Mon petit renne, Netflix
Quelle série aussi surprenante que prenante. Mon petit renne débute comme une comédie noire assez classique sur un comédien de stand-up qui est en réalité surtout un barman et qui rencontre une femme qui finit par le harceler. Bien que sombres, les premiers épisodes restent dans la légèreté d’ensemble, si bien que l’on pourrait croire qu’il s’agit d’une comédie. Grave erreur, qui n’en est que plus apparente au fur et à mesure que la mini-série avance. Richard Gadd interprète sa propre histoire, faite de débuts difficiles dans le stand-up, de viol, d’homosexualité honteuse et refoulée et en effet d’un harcèlement qui s’est étalé sur plusieurs années. En sept épisodes d’une bonne demi-heure, il raconte son histoire sans prendre de pinces et sans prévenir, si bien que le spectacle peut être éprouvant par moments. C’est d’une intensité rare, c’est déstabilisant, c’est poignant et c’est déprimant. Si cela ne vous effraie pas, c’est aussi une série à ne surtout pas rater.
Mon petit renne condense l’air de rien énormément d’informations sur notre société. L’homophobie latente et intériorisée en est une, au point où Donnie Dunn, le personnage principal, a si honte de son penchant pour les hommes cis et les femmes trans qu’il se crée une fausse identité sur une app de rencontre, qu’il est terrifié que cela se sache et qu’il finit par saborder une relation amoureuse qui le rendait pourtant heureux. Le harcèlement et son manque de prise au sérieux en est une autre, surtout quand un homme se fait harceler par une femme : Donnie commence par fermer les yeux et quand il se décide enfin à porter plainte, il est reçu avec un scepticisme amusé au poste de police. Le stress post-traumatique et toutes ses implications sont par ailleurs brillamment représentées, avec cet homme si détruit qu’il ne parvient pas à délaisser la femme qui le harcèle, parce que ses compliments lui font du bien. Richard Gadd condense énormément en sept épisodes et je suis sûr que je n’ai pas tout repéré, tant l’écriture est dense et surtout, les émotions sont fortes.
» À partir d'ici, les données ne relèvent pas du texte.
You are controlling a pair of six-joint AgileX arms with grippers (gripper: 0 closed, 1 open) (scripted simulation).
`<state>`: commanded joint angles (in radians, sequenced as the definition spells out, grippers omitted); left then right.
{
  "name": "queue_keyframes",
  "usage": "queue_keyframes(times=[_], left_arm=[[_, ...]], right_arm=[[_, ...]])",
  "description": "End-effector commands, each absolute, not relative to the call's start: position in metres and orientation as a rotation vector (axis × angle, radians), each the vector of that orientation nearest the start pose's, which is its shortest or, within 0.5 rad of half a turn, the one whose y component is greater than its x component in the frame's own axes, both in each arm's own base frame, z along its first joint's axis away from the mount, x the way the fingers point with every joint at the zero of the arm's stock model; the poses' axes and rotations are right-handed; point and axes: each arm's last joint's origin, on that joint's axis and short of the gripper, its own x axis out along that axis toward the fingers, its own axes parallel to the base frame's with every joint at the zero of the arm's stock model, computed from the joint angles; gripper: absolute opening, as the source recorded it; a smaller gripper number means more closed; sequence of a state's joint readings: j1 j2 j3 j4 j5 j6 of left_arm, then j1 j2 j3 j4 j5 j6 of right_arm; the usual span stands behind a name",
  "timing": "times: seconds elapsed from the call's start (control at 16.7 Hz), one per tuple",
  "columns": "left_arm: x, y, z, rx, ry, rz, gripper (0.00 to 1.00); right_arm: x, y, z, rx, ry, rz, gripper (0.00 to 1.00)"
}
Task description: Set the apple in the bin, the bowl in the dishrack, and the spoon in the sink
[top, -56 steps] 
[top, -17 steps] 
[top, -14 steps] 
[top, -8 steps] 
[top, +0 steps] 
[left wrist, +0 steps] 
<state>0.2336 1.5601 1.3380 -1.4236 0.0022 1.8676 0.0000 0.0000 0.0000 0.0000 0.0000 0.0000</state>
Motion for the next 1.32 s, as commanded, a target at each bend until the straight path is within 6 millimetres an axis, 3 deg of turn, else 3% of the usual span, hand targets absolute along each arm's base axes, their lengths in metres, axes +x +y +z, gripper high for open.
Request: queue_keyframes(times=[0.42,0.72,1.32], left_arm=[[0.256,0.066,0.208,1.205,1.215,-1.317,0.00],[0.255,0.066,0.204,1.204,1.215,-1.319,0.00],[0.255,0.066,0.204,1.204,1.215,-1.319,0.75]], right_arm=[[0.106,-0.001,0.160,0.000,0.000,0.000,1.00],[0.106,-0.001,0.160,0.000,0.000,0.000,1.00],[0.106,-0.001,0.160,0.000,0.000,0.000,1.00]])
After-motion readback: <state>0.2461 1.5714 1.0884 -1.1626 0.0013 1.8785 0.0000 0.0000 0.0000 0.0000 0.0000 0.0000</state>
La légèreté initiale s’efface vite, à tel point que j’ai eu du mal à regarder plus d’un épisode à la fois à partir du quatrième épisode. Ce flashback nous plonge au cœur du traumatisme et il est aussi soudain que violent, avec une mise en scène frontale et d’une remarquable efficacité. Ce n’est en aucun cas une critique, cet épisode est un grand moment, ce qui n’enlève rien au fait qu’il est éprouvant. Mon petit renne parvient ainsi à vous prendre aux tripes et ne vous lâche plus avant la toute fin. Mieux vaut ne pas espérer une fin légère et joyeuse d’ailleurs, ce n’est pas tellement l’ambiance et Richard Gadd n’essaie pas d’alléger le parcours de sa version fictive pour alléger notre conscience. Je n’en dis pas plus, mais la série de Netflix vaut le détour et devrait rester longtemps dans les mémoires.